__What the task asks__. Please repeat the lines below exactly. Begin with the line containing "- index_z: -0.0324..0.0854" and go on through the line containing "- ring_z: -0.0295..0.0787".
** Dataset excerpt follows **
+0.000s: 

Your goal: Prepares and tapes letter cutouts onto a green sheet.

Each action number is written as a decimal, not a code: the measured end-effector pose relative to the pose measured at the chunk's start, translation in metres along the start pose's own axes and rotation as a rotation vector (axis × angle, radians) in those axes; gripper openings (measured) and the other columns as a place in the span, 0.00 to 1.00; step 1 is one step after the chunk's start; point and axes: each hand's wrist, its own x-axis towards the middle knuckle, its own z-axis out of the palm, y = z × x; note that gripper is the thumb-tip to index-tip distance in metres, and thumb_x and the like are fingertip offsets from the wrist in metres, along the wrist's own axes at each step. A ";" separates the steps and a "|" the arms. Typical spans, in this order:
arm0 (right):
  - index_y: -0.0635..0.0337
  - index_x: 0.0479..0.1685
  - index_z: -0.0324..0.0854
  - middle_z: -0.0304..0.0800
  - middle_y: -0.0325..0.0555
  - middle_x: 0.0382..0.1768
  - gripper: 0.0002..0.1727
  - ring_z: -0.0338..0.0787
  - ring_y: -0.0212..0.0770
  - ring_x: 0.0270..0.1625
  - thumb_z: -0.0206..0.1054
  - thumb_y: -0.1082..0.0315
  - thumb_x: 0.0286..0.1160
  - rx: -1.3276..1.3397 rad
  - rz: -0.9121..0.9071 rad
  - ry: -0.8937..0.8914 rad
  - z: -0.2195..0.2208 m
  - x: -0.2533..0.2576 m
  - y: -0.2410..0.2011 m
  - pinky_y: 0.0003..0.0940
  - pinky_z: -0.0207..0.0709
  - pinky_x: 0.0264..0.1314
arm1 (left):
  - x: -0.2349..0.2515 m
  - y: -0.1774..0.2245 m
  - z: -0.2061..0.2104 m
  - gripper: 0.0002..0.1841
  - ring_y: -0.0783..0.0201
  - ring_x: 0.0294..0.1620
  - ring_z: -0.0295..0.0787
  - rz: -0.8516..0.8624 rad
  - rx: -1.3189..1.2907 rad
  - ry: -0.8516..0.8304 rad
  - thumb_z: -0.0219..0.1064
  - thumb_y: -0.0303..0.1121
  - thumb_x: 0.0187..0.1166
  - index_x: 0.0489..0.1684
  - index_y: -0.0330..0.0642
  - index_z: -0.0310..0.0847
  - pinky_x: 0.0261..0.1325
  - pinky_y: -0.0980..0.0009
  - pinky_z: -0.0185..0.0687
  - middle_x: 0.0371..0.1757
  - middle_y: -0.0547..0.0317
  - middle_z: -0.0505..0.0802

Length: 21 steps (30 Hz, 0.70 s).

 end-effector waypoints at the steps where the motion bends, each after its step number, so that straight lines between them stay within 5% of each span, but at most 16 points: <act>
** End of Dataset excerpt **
__Solution to this problem__.
  - index_z: -0.0324..0.0854
  - middle_z: -0.0304..0.0800
  - middle_y: -0.0325..0.0555
  - middle_x: 0.0382..0.1768
  - gripper: 0.0002..0.1727
  - ring_z: -0.0338..0.0787
  - ring_y: -0.0212..0.0770
  - ring_x: 0.0270..0.1625
  - thumb_z: -0.0206..0.1054
  - thumb_y: -0.1082..0.0315
  - thumb_x: 0.0286..0.1160
  - rx: -1.3276..1.3397 rad
  - rz: -0.9121..0.9071 rad
  - ry: -0.8937..0.8914 rad
  - z: -0.2195..0.2208 m
  - x: -0.2533..0.2576 m
  - y: -0.2410..0.2011 m
  - pinky_y: 0.0003..0.0940
  - pinky_z: -0.0207..0.0709
  - pinky_x: 0.0264..0.1314
arm1 (left):
  - x: -0.2349..0.2515 m
  - y: -0.1774..0.2245 m
  - z: -0.2061..0.2104 m
  - gripper: 0.0002..0.1841
  - ring_y: -0.0783..0.0201
  - ring_x: 0.0294..0.1620
  - ring_z: -0.0295..0.0787

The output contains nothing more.